Learning-Deep-Learning

Feature-metric Loss for Self-supervised Learning of Depth and Egomotion

August 2020

tl;dr: Feature metric loss to avoid local maxima in monodepth.

Overall impression

Local minima in monocular depth estimation happens as it is sufficient but not necessary for small photometric error. This issue has been tackled by either replacing photometric with feature-metric errors, or using cues to guide optimization out of local minima (Depth Hints and MonoResMatch).

In comparison, Depth Hints still uses photometric loss, and Feature metric monodepth will largely avoid the inferenece of local minima.

The discussion of feature metric loss is perhaps first raised in BA-Net and Deep Feature Reconstruction.

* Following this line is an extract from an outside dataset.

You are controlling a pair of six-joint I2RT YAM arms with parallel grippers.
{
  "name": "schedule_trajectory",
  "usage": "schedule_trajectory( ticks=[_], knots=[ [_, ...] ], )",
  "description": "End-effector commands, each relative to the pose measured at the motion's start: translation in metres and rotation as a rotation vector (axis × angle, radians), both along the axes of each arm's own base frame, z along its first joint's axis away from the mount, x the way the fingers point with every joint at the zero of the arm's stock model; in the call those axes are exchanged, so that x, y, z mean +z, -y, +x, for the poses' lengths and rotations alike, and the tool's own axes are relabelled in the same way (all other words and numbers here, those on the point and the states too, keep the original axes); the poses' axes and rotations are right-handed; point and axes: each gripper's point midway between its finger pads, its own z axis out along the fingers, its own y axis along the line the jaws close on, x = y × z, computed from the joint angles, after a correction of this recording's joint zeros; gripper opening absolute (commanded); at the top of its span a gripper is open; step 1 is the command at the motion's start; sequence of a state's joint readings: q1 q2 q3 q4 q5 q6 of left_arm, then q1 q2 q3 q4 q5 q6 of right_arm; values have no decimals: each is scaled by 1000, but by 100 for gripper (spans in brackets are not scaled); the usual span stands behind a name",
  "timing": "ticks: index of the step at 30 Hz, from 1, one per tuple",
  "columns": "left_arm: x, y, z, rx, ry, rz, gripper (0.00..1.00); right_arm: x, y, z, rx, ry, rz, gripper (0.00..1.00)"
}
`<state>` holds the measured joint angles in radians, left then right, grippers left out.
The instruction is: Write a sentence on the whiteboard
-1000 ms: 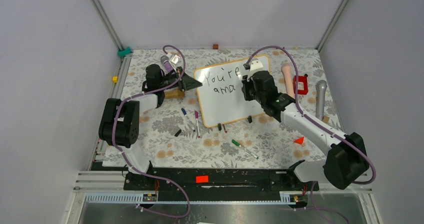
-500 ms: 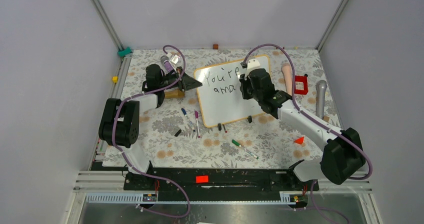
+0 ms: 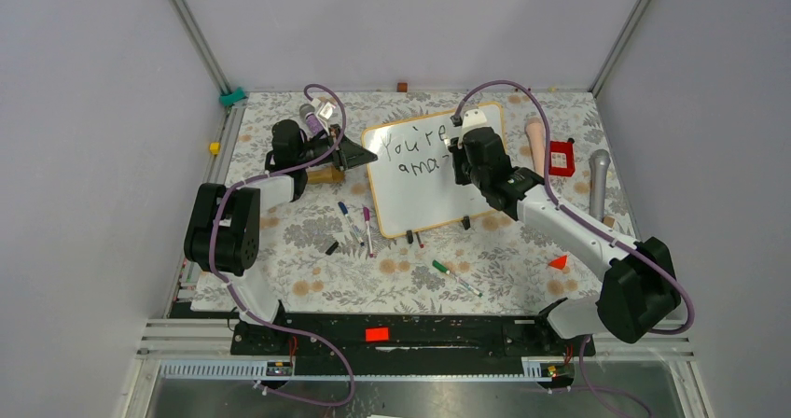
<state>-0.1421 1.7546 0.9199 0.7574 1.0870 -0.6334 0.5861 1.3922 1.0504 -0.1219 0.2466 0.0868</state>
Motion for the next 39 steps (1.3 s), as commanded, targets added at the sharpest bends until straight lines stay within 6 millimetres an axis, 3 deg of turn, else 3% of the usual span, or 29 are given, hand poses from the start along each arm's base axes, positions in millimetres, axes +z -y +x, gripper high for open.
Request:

It has the advantage to be less sensitive to photometric calibration (camera exposure, white balance) and is dense supervision.

The idea of feature-metric distance as compared to Euclidean distance is also in 3DSSD.

However how to learn this feature map is the key. The paper uses AutoEncoder to do this, and have two extra loss terms to ensure large but smooth gradient, for faster and more general optimization.

Small photometric loss does not necessarily guarantee accurate depth and pose, especially for pixels in textureless region. Depth smoothness loss forces depth propagation from discriminative regions to textureless regions. However such propagation is with limited range and tend to cause over smooth results.

A set of assumptions (for SfM-Learner): the corresponding 3D point is static with Lambertian reflectance and not occluded in both views.

Key ideas

Learn a good feature
- Use AutoEncoder to learn the encoded feature.
- Discriminative loss encourages gradient in texture region.
- Convergent loss encourages the gradient to be smooth, and thus ensures a large convergence basin.
- In summary, the feature has large first order but small second order gradients. The discriminative loss and convergent loss combined lead to a smooth sloped feature map in textureless region.
The feature-metric loss is combined with photometric loss. Not sure how this changes when feature-metric loss is used alone.
Online refinement for 20 iterations on one test sample.

Technical details

Both $\partial L/\partial D(p)$ (depth) and $\partial L/\partial G$ (pose) rely on image gradient $\partial I/\partial p$. For texture-less regions, the image gradients are close to zero and thus contributes to zero loss for depth and pose. Thus we need to learn a better feature representation $\phi$ to solve this issue such that $\partial \phi/\partial p$ is not zero.
DORN and BTS are still the SOTA for supervised monodepth.
Depth normalized by depth mean in loss function.

Notes

In retrospect, performing photometric loss is quite fragile and dangerous. Photometric calibration (required by DSO and SfM-Learner) is perhaps as simple as one layer of neural network and we should leave this to the network to learn a good feature to use for depth estimation.